Sevcon Reports Financial Results for First Quarter Fiscal 2016
02 Fevereiro 2016 - 8:25PM
Sevcon, Inc. (Nasdaq:SEV) reported financial results for the first
quarter of fiscal 2016 ended January 2, 2016 and the acquisition of
Bassi S.r.l.
First-Quarter Fiscal 2016 Results
Summary
- Revenues decreased $0.8 million, or 8.2%, to $9.1 million, from
$9.9 million in the first quarter of fiscal 2015, reflecting
continued weakness on the industrials side of the business as a
result of macro-economic conditions, partially offset by growth in
the on-road and other EV categories. Foreign currency fluctuations
decreased reported sales by $312,000, or 3.1%, mainly due to a
stronger U.S. Dollar compared with the Euro and the British Pound
than in the first quarter of fiscal 2015.
- Gross profit was 45.2% in the first quarter of 2016 compared
with 35.3% in the same period last year.
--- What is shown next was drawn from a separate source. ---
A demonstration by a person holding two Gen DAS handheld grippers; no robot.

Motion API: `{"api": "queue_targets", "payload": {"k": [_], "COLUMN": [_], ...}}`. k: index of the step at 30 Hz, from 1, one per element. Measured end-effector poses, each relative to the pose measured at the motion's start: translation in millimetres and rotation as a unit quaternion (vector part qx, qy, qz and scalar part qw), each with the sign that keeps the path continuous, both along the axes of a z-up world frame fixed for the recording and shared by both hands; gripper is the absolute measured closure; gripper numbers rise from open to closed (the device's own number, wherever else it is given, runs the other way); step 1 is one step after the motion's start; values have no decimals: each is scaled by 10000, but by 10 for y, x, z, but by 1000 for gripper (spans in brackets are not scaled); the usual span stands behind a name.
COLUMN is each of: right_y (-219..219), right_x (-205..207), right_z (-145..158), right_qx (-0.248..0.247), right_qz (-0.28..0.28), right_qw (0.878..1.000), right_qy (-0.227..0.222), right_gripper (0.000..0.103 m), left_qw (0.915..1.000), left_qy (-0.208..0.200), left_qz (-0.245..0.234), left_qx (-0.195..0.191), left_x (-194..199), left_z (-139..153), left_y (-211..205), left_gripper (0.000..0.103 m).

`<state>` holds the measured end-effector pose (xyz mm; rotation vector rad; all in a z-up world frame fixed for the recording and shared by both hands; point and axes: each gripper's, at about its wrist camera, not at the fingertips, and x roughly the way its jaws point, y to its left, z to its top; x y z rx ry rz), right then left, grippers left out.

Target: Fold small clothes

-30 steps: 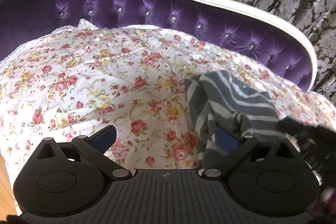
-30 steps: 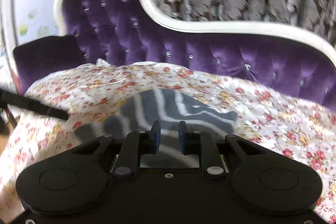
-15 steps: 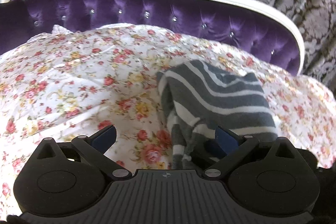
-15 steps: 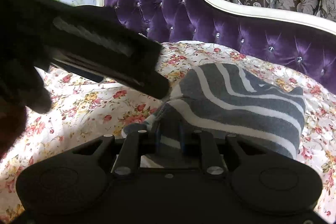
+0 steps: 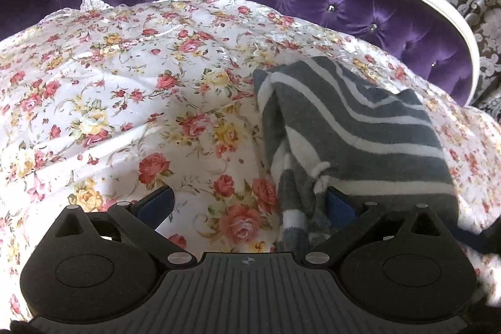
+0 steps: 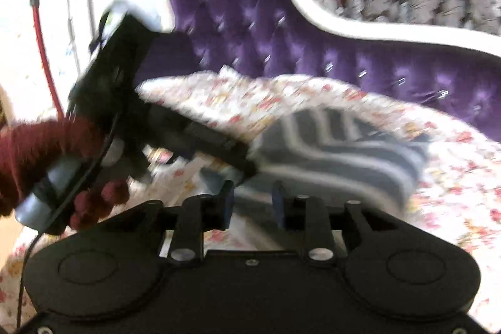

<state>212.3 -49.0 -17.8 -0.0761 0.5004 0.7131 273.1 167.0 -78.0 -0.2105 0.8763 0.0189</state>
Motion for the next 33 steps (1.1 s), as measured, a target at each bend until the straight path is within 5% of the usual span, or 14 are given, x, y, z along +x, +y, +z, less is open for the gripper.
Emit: {"api": "queue_targets", "payload": {"k": [7,10,14,19,24,33], "right_y": [-274,-75,38,-320,-710,-951], "right_x": [639,854,768,823,873,1031], "right_z": [-70,-300,-348,-187,-142,-411], "right_qx": [-83,-541,-825,-175,727,1429], "right_qz": [-1086,-1007,-808,-847,-1172,-1170], "right_qw": [9940,9932,9933,9957,9872,9660], "right_qy": [-41,222,38,332,796,1807], "right_gripper": [59,59,59,54,33,29], "left_qw": [10000,10000,9999,9986,9924,9854], "left_qy": [41,55,50,-154,-288,99], "left_qz": [7,7,-11,-2,-70,-725], "left_qx": [35,60,109,-510,-1196,-1534], "left_x": [-35,-18,-14,-57,-99,-100], "left_z": [13,8,6,79,138,-22], "left_y": [-34,-50,-54,53,105,-153], "left_gripper": [1,1,1,2,2,2]}}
The improvement in the
gross profit percentage was largely the result of lower material
costs in 2016 than in the same period last year due to the stronger
U.S. Dollar in 2016 compared with the Euro and the British Pound
than in the first quarter of fiscal 2015.
- After a favorable impact of $277,000 due to foreign currency
and acquisition costs of $316,000 relating to Bassi S.r.l., the
Company reported operating income of $180,000, compared with
operating income of $282,000 in the first quarter last year.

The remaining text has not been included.